Activity »
Would you repeat each line below precisely as it stands?

Data extract »
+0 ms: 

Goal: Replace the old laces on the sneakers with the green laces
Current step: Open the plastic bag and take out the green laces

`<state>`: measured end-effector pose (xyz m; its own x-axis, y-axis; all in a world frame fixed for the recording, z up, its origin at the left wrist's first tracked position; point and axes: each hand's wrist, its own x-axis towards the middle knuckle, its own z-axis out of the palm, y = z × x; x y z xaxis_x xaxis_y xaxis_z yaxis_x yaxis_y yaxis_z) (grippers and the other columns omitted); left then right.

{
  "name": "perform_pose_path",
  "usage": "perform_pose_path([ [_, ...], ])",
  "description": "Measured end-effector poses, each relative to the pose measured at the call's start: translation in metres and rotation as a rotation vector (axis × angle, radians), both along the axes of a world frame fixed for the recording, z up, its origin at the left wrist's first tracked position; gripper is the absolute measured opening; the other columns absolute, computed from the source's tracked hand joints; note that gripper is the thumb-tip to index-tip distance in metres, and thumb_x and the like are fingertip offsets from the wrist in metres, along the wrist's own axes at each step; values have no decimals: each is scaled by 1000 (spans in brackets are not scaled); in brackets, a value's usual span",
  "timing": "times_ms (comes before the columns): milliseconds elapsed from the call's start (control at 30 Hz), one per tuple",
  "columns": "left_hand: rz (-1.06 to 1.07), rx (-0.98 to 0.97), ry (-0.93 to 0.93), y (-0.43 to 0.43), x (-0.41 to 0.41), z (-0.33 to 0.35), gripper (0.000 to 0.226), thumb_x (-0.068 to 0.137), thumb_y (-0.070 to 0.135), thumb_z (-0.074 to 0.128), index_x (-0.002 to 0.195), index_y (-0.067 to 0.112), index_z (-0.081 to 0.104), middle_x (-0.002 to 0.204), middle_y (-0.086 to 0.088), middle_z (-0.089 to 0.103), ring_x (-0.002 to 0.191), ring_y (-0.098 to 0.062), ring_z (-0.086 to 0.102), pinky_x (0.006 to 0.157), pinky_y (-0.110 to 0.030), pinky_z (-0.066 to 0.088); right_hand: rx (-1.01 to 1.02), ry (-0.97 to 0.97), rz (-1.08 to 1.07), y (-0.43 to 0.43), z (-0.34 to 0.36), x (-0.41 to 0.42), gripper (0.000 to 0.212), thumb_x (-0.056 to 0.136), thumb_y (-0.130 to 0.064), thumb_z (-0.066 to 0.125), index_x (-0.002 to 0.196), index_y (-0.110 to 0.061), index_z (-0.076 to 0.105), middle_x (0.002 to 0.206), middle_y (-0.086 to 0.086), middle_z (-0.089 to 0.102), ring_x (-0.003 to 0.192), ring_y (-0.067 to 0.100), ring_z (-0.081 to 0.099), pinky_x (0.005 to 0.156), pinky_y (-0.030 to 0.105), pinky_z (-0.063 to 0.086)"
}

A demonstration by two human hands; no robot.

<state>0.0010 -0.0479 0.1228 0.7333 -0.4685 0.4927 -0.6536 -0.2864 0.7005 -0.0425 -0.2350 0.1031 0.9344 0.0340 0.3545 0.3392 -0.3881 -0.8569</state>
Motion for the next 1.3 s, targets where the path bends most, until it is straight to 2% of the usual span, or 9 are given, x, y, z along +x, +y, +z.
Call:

Exercise response »
+0 ms: 

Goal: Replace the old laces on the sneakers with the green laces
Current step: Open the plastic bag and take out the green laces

`<state>`: measured end-effector pose (xyz m; its own x-axis, y-axis; all in a world frame fixed for the recording, z up, its origin at the left wrist's first tracked position; point and axes: each hand's wrist, its own x-axis towards the middle knuckle, its own z-axis out of the palm, y = z × x; x y z xaxis_x xaxis_y xaxis_z yaxis_x yaxis_y yaxis_z) (grippers and the other columns omitted); left then right.

{
  "name": "perform_pose_path",
  "usage": "perform_pose_path([ [_, ...], ])",
  "description": "Measured end-effector poses, each relative to the pose measured at the call's start: translation in metres and rotation as a rotation vector (axis × angle, radians), both along the axes of a world frame fixed for the recording, z up, its origin at the left wrist's first tracked position; gripper is the absolute measured opening; the other columns absolute, computed from the source's tracked hand joints; note that gripper is the thumb-tip to index-tip distance in metres, and thumb_x and the like are fingertip offsets from the wrist in metres, along the wrist's own axes at each step; values have no decimals: each is scaled by 1000 (spans in brackets are not scaled); in brackets, a value's usual span",
  "timing": "times_ms (comes before the columns): milliseconds elapsed from the call's start (control at 30 Hz), one per tuple",
  "columns": "left_hand: rz (-1.06 to 1.07), rx (-0.98 to 0.97), ry (-0.93 to 0.93), y (-0.43 to 0.43), x (-0.41 to 0.41), z (-0.33 to 0.35), gripper (0.000 to 0.226), thumb_x (-0.068 to 0.137), thumb_y (-0.070 to 0.135), thumb_z (-0.074 to 0.128), index_x (-0.002 to 0.195), index_y (-0.067 to 0.112), index_z (-0.081 to 0.104), middle_x (-0.002 to 0.204), middle_y (-0.086 to 0.088), middle_z (-0.089 to 0.103), ring_x (-0.002 to 0.191), ring_y (-0.098 to 0.062), ring_z (-0.086 to 0.102), pinky_x (0.006 to 0.157), pinky_y (-0.110 to 0.030), pinky_z (-0.066 to 0.088); right_hand: rx (-1.01 to 1.02), ry (-0.97 to 0.97), rz (-1.08 to 1.07), y (-0.43 to 0.43), z (-0.34 to 0.36), x (-0.41 to 0.42), gripper (0.000 to 0.212), thumb_x (-0.056 to 0.136), thumb_y (-0.130 to 0.064), thumb_z (-0.066 to 0.125), index_x (-0.002 to 0.196), index_y (-0.110 to 0.061), index_z (-0.076 to 0.105), middle_x (0.002 to 0.206), middle_y (-0.086 to 0.086), middle_z (-0.089 to 0.102), ring_x (-0.003 to 0.192), ring_y (-0.067 to 0.100), ring_z (-0.081 to 0.099), pinky_x (0.005 to 0.156), pinky_y (-0.030 to 0.105), pinky_z (-0.063 to 0.086)"
}

A demonstration by two human hands; no robot.

<state>0.0010 -0.0479 0.1228 0.7333 -0.4685 0.4927 -0.6536 -0.2864 0.7005 -0.0425 -0.2350 0.1031 0.9344 0.0340 0.3545 0.3392 -0.3881 -0.8569</state>
Motion for the next 1.3 s, targets where the path bends most, until it is straight to 2% of the usual span, or 9 are given, x, y, z along +x, +y, +z.
Call:

The generated output is now complete.